Я попыталась ее успокоить, а Ясси пошла на кухню сделать ей чай. Саназ держала в руках большую коробку с пирожными. Это зачем, Саназ? На прошлой неделе была моя очередь приносить пирожные, неуверенно произнесла она, вот я и принесла их сейчас. Я забрала у нее пирожные – у нее вспотели ладони – а она тем временем развернула накидку и сняла платок. Ее волосы были стянуты резинкой. Лицо было бледным и несчастным.
Наконец она села на свое обычное место рядом с Митрой; в руках она держала большой стакан воды со льдом, а на столике перед ней стояла чашка чая. Мы молча ждали, что она скажет. Азин попыталась пошутить, нарушив молчание – мы-то думали, ты поехала в Турцию на помолвку и забыла нас пригласить. Саназ робко улыбнулась и вместо ответа глотнула воды. Казалось, она одновременно хочет что-то сказать и не желает ничего говорить. Мы услышали слезы в ее голосе прежде, чем те заблестели в глазах.
Рассказанная ей история оказалась до боли знакомой. Две недели назад Саназ с пятью подругами поехали к Каспийскому морю на двухдневные каникулы. В первый день они решили навестить жениха подруги, который жил на вилле неподалеку. Саназ подчеркивала, что все они были прилично одеты, в платках и длинных накидках. Они сидели в саду: шесть девушек и один юноша. В доме не было алкогольных напитков, запрещенных кассет и дисков. Саназ словно намекала, что если бы все это было, они бы заслужили того обращения, которому подверглись в руках Стражей Революции.

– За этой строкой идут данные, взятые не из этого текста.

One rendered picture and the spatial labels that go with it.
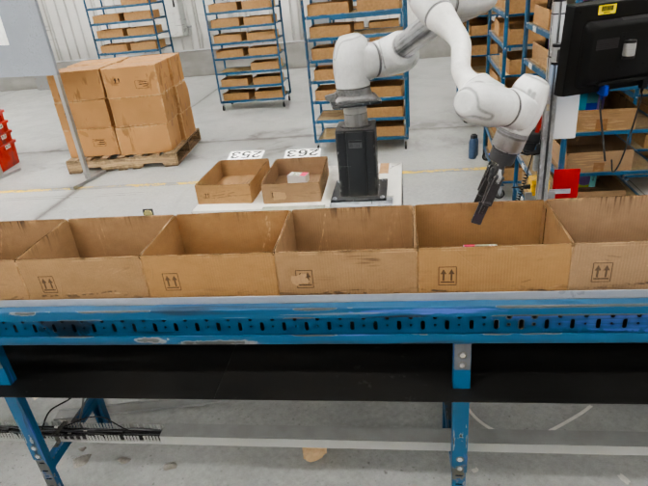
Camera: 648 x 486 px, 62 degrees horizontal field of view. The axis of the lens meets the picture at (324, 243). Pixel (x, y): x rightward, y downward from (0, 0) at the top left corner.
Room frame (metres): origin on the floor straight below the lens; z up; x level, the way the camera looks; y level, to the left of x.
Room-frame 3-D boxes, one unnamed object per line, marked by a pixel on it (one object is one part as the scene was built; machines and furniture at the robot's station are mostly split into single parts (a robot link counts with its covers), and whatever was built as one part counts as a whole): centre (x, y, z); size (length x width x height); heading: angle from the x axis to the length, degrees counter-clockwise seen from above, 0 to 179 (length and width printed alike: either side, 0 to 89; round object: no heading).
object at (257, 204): (2.62, 0.07, 0.74); 1.00 x 0.58 x 0.03; 80
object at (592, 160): (2.61, -1.37, 0.79); 0.40 x 0.30 x 0.10; 172
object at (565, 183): (2.05, -0.98, 0.85); 0.16 x 0.01 x 0.13; 81
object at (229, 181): (2.66, 0.42, 0.80); 0.38 x 0.28 x 0.10; 168
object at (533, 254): (1.37, -0.46, 0.96); 0.39 x 0.29 x 0.17; 81
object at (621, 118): (2.62, -1.37, 0.99); 0.40 x 0.30 x 0.10; 167
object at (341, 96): (2.47, -0.18, 1.22); 0.22 x 0.18 x 0.06; 91
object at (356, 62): (2.47, -0.21, 1.36); 0.18 x 0.16 x 0.22; 110
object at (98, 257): (1.56, 0.70, 0.96); 0.39 x 0.29 x 0.17; 81
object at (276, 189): (2.59, 0.10, 0.80); 0.38 x 0.28 x 0.10; 171
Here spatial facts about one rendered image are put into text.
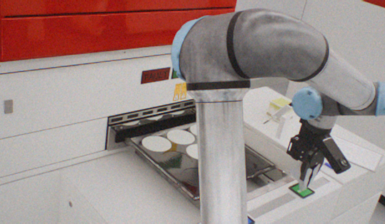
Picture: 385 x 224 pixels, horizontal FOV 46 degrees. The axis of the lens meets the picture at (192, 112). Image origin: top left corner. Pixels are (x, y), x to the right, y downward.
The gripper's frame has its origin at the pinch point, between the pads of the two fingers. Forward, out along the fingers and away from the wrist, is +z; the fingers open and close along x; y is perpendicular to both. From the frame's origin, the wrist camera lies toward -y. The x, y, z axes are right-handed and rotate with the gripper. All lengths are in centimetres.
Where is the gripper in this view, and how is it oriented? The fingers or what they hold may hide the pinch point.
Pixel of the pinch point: (304, 188)
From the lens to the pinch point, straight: 134.9
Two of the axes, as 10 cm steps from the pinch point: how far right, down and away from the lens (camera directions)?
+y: -6.4, -4.4, 6.4
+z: -1.7, 8.8, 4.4
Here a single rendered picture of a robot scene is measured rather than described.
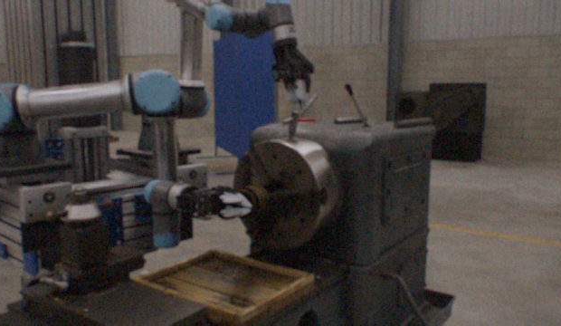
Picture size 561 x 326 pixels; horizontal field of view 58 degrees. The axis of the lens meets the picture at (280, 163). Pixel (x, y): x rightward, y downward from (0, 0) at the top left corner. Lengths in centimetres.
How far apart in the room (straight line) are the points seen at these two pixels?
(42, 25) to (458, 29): 1028
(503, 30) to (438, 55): 134
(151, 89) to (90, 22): 60
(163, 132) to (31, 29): 57
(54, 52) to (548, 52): 1011
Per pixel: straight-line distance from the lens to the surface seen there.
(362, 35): 1233
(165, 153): 157
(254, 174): 140
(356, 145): 146
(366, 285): 157
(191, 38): 192
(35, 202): 151
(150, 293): 109
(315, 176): 135
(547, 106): 1116
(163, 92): 140
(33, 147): 164
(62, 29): 189
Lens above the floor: 138
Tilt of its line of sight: 8 degrees down
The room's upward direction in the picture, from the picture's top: straight up
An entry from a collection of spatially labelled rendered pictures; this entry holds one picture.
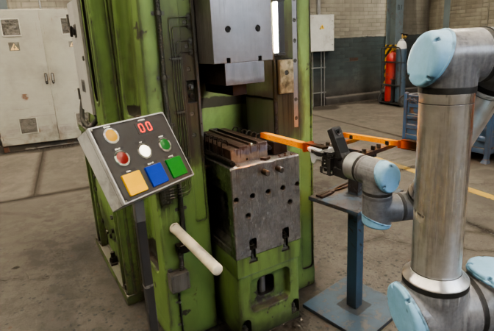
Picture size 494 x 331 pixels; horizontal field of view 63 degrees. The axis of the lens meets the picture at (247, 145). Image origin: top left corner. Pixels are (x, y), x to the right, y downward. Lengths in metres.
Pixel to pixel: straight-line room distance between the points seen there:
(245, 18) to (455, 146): 1.12
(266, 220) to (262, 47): 0.80
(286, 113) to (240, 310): 1.00
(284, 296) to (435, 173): 1.44
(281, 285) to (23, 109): 5.54
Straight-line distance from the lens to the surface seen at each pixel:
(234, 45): 1.77
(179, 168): 1.53
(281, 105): 2.10
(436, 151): 0.95
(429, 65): 0.91
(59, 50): 6.94
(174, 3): 1.82
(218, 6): 1.75
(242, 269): 1.98
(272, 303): 2.20
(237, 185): 1.80
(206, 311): 2.25
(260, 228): 1.94
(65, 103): 6.98
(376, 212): 1.31
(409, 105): 5.72
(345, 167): 1.33
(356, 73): 9.78
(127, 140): 1.46
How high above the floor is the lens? 1.44
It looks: 14 degrees down
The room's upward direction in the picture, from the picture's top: 3 degrees counter-clockwise
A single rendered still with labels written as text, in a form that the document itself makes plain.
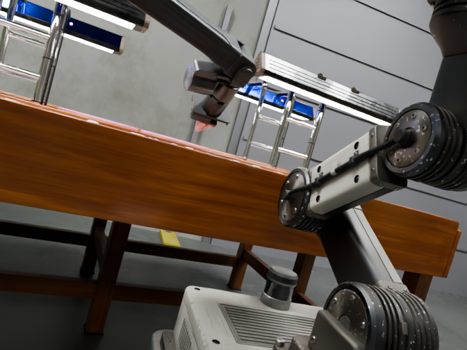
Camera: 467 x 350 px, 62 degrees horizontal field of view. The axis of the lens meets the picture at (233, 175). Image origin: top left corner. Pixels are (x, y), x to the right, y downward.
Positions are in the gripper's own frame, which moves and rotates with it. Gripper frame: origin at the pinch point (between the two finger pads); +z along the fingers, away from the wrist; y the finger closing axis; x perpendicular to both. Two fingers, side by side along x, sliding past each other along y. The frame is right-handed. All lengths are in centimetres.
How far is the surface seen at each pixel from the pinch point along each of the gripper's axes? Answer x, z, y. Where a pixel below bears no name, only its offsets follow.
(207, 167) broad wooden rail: 18.9, -9.9, 1.5
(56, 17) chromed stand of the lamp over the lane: -33, 9, 41
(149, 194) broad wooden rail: 25.6, -4.5, 12.4
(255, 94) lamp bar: -61, 35, -43
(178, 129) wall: -126, 151, -46
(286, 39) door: -189, 81, -108
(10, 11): -49, 26, 56
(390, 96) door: -169, 78, -214
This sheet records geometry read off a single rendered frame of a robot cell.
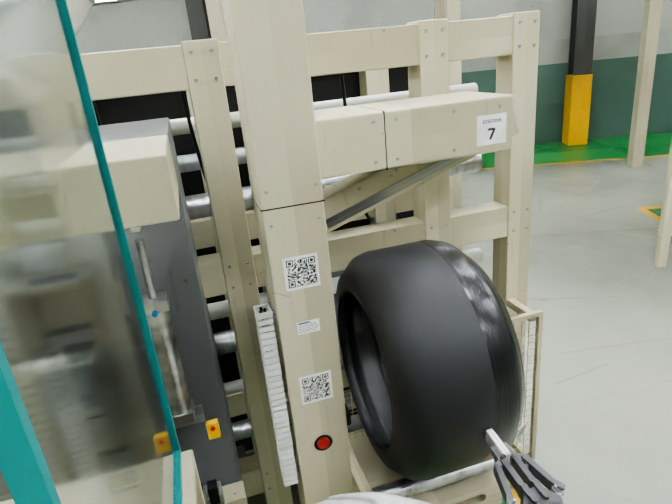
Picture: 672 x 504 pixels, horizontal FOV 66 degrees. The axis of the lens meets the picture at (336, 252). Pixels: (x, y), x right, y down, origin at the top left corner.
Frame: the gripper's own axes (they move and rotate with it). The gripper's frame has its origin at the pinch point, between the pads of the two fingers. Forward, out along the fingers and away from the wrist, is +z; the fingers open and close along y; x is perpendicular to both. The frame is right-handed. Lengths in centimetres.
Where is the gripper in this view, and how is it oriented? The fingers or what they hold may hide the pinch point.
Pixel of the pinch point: (497, 446)
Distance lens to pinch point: 120.0
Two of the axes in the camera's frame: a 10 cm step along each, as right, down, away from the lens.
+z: -3.0, -4.5, 8.4
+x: 0.5, 8.8, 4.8
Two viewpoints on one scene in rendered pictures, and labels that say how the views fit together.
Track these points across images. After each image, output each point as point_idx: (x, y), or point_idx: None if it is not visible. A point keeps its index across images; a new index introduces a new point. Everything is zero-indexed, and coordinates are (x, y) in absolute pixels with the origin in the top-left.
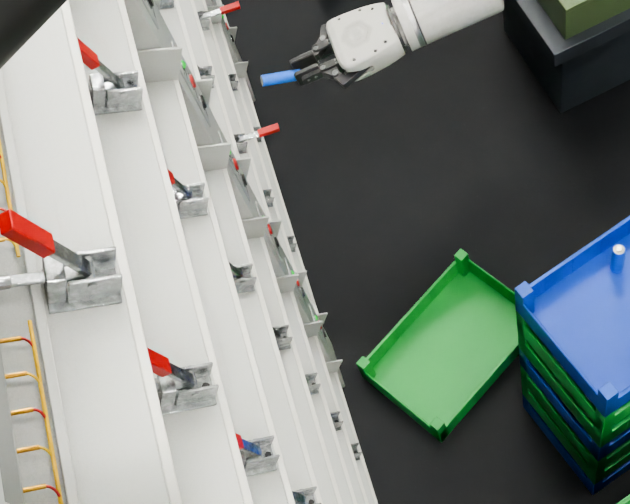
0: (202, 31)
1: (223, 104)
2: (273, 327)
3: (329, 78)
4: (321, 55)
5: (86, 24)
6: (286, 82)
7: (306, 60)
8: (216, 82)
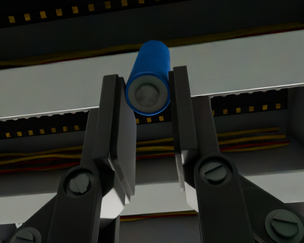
0: (95, 107)
1: (251, 89)
2: None
3: (253, 184)
4: (105, 203)
5: None
6: (168, 66)
7: (131, 156)
8: (204, 94)
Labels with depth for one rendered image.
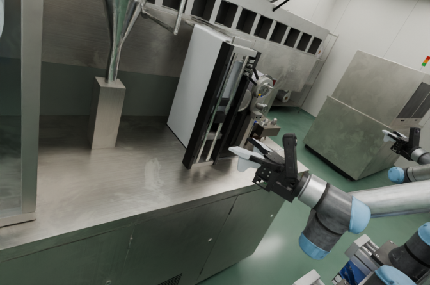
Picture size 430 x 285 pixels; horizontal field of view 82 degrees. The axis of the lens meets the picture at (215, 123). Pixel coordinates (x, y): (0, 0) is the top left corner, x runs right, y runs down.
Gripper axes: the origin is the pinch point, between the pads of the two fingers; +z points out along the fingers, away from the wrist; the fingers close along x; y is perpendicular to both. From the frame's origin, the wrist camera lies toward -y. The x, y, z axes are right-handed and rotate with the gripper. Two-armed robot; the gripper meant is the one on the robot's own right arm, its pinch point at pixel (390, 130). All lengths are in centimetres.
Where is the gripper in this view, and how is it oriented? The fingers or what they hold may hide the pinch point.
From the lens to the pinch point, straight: 177.3
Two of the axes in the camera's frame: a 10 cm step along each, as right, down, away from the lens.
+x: 9.7, 1.0, 2.1
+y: -1.9, 8.8, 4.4
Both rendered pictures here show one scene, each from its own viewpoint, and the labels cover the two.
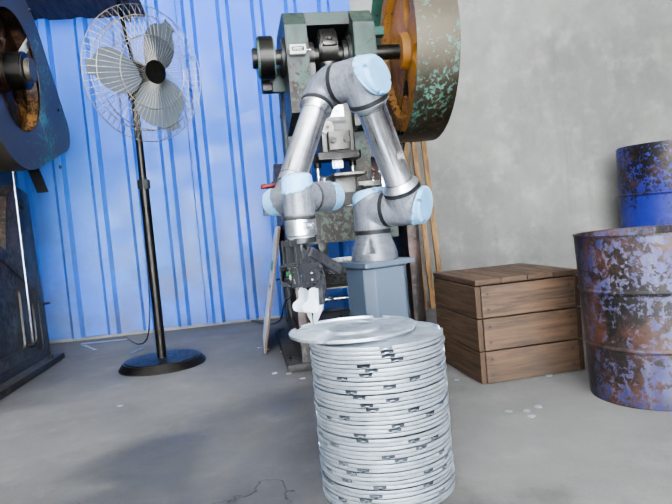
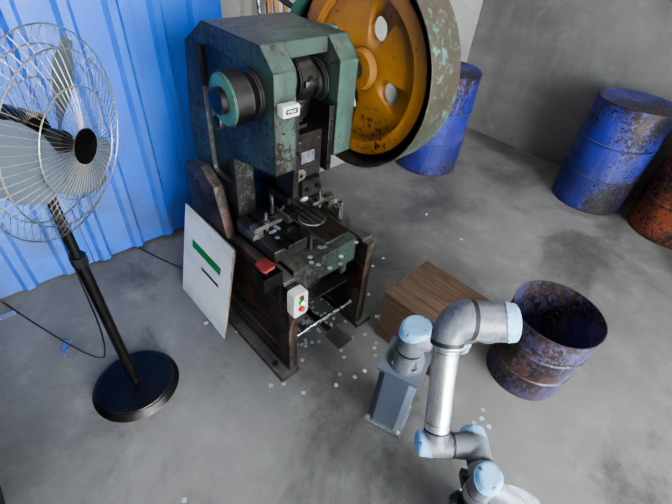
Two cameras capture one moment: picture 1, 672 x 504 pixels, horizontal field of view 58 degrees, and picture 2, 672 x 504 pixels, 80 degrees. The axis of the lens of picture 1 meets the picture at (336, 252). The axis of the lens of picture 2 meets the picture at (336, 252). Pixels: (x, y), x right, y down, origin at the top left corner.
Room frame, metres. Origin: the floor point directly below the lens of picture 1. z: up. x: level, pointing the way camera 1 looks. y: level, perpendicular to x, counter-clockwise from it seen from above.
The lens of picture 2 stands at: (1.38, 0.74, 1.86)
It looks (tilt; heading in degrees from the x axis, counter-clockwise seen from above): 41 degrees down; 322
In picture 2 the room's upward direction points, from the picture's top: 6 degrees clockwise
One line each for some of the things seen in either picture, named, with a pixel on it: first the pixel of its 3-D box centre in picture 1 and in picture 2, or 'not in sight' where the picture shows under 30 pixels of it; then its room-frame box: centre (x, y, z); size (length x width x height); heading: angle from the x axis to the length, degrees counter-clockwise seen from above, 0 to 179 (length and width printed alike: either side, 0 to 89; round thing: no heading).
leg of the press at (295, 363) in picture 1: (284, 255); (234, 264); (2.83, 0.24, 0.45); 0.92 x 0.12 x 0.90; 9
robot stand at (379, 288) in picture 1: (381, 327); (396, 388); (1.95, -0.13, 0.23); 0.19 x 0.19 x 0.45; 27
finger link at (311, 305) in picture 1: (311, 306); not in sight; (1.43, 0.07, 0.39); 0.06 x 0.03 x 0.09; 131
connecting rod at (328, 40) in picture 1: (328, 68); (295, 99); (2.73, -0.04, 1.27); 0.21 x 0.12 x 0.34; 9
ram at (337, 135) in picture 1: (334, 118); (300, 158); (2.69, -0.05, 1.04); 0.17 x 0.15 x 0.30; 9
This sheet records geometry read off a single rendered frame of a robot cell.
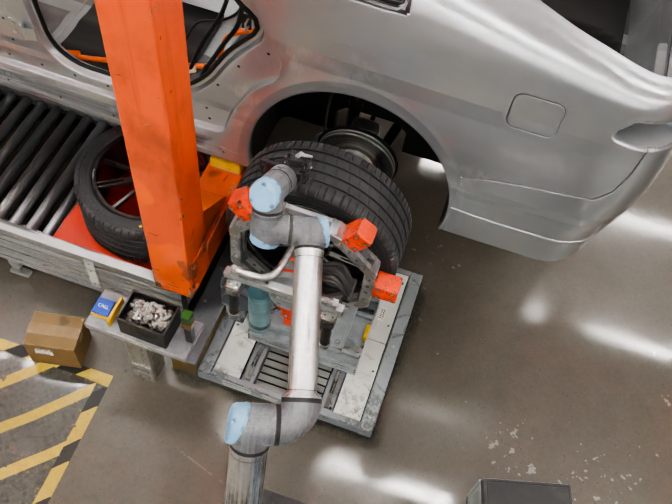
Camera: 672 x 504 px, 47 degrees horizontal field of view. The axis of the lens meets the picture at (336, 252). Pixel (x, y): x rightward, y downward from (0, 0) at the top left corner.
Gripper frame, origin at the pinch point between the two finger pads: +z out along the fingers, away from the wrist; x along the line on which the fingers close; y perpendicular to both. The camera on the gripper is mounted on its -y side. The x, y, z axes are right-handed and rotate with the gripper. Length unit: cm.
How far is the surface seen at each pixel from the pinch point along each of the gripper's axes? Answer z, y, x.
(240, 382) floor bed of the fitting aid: 25, -32, -116
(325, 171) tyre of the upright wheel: 7.1, 6.5, -6.5
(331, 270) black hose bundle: -9.8, 15.9, -33.9
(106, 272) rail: 23, -93, -75
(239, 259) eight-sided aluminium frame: 8, -25, -47
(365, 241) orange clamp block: -6.1, 25.6, -22.9
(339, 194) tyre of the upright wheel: 2.2, 13.4, -11.8
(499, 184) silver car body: 35, 62, -12
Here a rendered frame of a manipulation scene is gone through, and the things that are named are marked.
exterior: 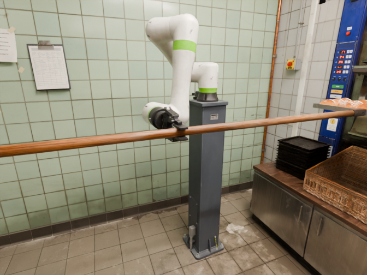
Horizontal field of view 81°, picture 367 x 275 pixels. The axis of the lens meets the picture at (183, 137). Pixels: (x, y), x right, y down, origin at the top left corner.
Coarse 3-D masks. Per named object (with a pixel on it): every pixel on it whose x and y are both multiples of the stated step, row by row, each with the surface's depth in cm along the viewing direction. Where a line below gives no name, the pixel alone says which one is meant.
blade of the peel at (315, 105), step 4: (316, 104) 132; (320, 104) 130; (320, 108) 130; (324, 108) 128; (328, 108) 125; (332, 108) 123; (336, 108) 121; (340, 108) 119; (344, 108) 118; (348, 108) 116
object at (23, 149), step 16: (336, 112) 101; (352, 112) 105; (176, 128) 71; (192, 128) 73; (208, 128) 75; (224, 128) 78; (240, 128) 81; (16, 144) 56; (32, 144) 56; (48, 144) 57; (64, 144) 59; (80, 144) 60; (96, 144) 62; (112, 144) 64
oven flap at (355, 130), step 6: (360, 120) 160; (366, 120) 157; (354, 126) 163; (360, 126) 159; (366, 126) 156; (348, 132) 164; (354, 132) 162; (360, 132) 158; (366, 132) 155; (366, 138) 153
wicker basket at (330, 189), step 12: (336, 156) 158; (348, 156) 164; (360, 156) 157; (312, 168) 151; (324, 168) 157; (336, 168) 162; (348, 168) 163; (360, 168) 156; (312, 180) 146; (324, 180) 138; (336, 180) 165; (348, 180) 162; (360, 180) 155; (312, 192) 147; (324, 192) 149; (336, 192) 132; (348, 192) 125; (360, 192) 149; (336, 204) 133; (348, 204) 126; (360, 204) 120; (360, 216) 121
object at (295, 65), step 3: (288, 60) 203; (291, 60) 201; (294, 60) 197; (297, 60) 198; (300, 60) 199; (294, 63) 198; (297, 63) 199; (291, 66) 201; (294, 66) 199; (297, 66) 199; (288, 69) 205; (291, 69) 202; (294, 69) 199; (297, 69) 201
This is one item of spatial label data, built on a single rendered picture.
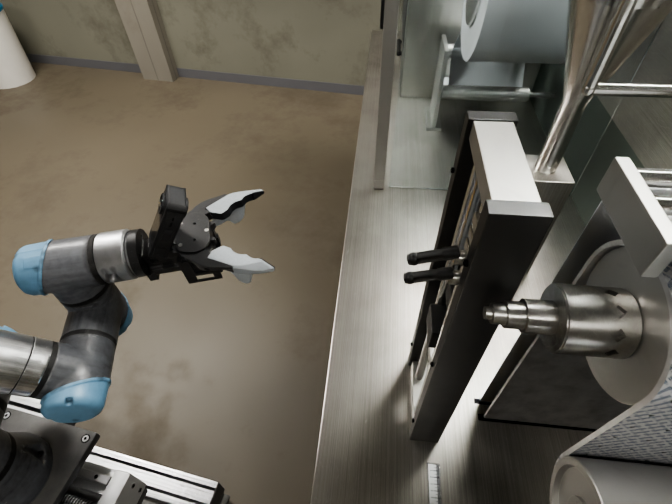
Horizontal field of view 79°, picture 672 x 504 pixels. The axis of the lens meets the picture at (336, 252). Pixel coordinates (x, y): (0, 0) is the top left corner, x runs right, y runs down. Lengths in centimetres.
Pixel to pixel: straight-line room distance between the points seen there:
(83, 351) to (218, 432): 119
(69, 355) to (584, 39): 85
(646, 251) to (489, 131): 17
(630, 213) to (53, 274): 66
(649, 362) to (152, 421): 175
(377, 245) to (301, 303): 105
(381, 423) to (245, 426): 106
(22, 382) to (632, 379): 67
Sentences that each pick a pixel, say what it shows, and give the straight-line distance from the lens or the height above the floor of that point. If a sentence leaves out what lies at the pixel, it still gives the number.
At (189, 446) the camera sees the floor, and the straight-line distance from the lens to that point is 183.
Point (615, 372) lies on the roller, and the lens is 46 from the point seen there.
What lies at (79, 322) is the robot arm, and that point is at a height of 115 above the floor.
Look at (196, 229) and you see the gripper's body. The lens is 62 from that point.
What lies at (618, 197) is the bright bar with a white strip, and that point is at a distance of 40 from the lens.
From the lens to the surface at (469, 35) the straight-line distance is 102.
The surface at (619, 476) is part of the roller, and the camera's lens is 51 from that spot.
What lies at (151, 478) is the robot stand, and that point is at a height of 23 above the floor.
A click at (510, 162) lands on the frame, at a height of 144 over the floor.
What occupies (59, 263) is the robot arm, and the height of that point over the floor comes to 124.
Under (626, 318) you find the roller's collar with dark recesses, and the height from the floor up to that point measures 136.
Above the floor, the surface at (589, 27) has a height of 144.
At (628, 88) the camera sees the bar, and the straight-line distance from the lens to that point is 65.
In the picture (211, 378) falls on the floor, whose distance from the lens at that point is 191.
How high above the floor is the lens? 166
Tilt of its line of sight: 48 degrees down
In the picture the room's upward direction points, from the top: 2 degrees counter-clockwise
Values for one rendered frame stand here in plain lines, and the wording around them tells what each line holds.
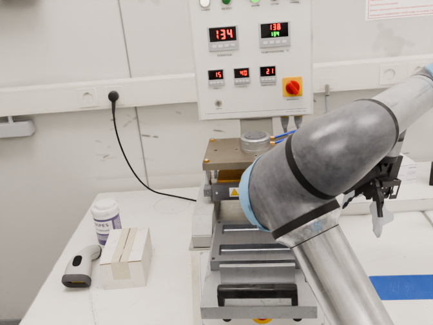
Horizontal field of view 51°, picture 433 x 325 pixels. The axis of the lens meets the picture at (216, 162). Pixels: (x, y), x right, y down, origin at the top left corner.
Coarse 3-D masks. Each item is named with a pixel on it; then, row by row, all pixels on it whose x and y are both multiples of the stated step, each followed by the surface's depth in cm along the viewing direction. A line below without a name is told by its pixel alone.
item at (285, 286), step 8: (224, 288) 85; (232, 288) 85; (240, 288) 85; (248, 288) 85; (256, 288) 84; (264, 288) 84; (272, 288) 84; (280, 288) 84; (288, 288) 84; (296, 288) 84; (224, 296) 85; (232, 296) 85; (240, 296) 85; (248, 296) 85; (256, 296) 85; (264, 296) 84; (272, 296) 84; (280, 296) 84; (288, 296) 84; (296, 296) 84; (296, 304) 85
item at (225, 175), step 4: (220, 172) 122; (224, 172) 121; (228, 172) 121; (232, 172) 121; (236, 172) 121; (240, 172) 121; (220, 176) 119; (224, 176) 119; (228, 176) 119; (232, 176) 119; (236, 176) 119; (240, 176) 118; (220, 180) 117; (224, 180) 117; (228, 180) 117; (232, 180) 117; (236, 180) 117
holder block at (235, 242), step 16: (224, 224) 109; (240, 224) 109; (224, 240) 103; (240, 240) 102; (256, 240) 102; (272, 240) 101; (224, 256) 97; (240, 256) 97; (256, 256) 96; (272, 256) 96; (288, 256) 95
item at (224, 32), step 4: (220, 28) 122; (224, 28) 122; (228, 28) 122; (232, 28) 122; (212, 32) 123; (216, 32) 123; (220, 32) 123; (224, 32) 123; (228, 32) 122; (232, 32) 122; (216, 36) 123; (220, 36) 123; (224, 36) 123; (228, 36) 123; (232, 36) 123; (216, 40) 124
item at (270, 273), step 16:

Потом появились «они» – вооруженные стражи нравственности; они возникли неожиданно, перепрыгнув через низкие стены. Им якобы сообщили о происходящих в доме незаконных действиях; они потребовали провести обыск. Не найдя к чему придраться во внешности девушек, один из стражей сказал: вот смотрю я на вас, с вашими западными манерами… Что значит «с западными манерами», спросила Нассрин? Саназ взглянула на нее и улыбнулась. Уточню, когда в следующий раз встречу этого стража, сказала она. Правда в том, что при обыске не нашлось ни алкогольных напитков, ни кассет и дисков, но поскольку ордер на обыск у стражей имелся, они не желали уходить ни с чем. Их всех отвели в специальную тюрьму для нарушителей морали. Там, несмотря на протесты, их загнали в тесную темную камеру и оставили на ночь; кроме них, там было несколько проституток и наркоманка. Охранники заходили в камеру два-три раза за ночь, будили тех, кто уснул, и осыпали их проклятиями.
Там их держали сорок восемь часов. Несмотря на многократные просьбы, им не разрешали позвонить родителям. В назначенное время они могли выйти в туалет, но кроме этого покидали камеру лишь дважды: в первый раз их отвели в больницу, где женщина-гинеколог проверила их на девственность в присутствии студентов-медиков, наблюдавших за осмотром. Затем, не удовлетворившись ее вердиктом, стражи отвели девушек в частную клинику на повторную проверку.
На третий день консьерж виллы, которую снимали девочки, сообщил их встревоженным родителям из Тегерана, что их пропавшие дети, скорее всего, попали в автомобильную аварию и погибли. Родители тут же отправились в курортный городок искать дочерей и наконец нашли их. Девочкам устроили общий суд, заставили подписать документ с признанием в грехах, которых они не совершали, и вынесли наказание – двадцать пять ударов плетью.
У худенькой Саназ под накидкой была футболка; тюремщики пошутили, что раз на ней лишняя одежда, боли она не почувствует, и секли ее дольше положенного. Но физическая боль для нее была не так страшна, как унизительные проверки на девственность и ненависть к себе, которую она испытала, подписав вынужденное признание. В каком-то извращенном смысле физическое наказание стало для нее даже источником удовлетворения, компенсацией за то, что она подверглась остальным унижениям.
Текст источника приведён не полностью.